Task objective: The entire listing below is to be written out exactly, minus the pictures.

START Input data

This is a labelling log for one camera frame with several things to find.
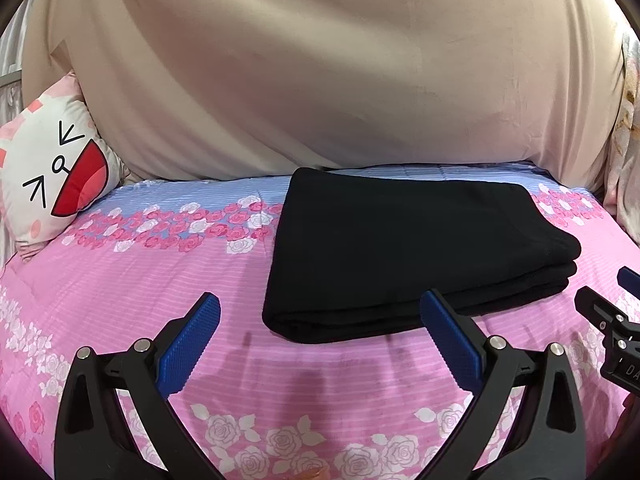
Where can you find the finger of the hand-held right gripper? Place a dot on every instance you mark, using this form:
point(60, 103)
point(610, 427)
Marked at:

END Input data

Problem solution:
This is a labelling log for one camera frame with several things to find.
Where can you find the finger of the hand-held right gripper? Place a dot on every instance you mark, using this form:
point(60, 103)
point(610, 427)
Marked at:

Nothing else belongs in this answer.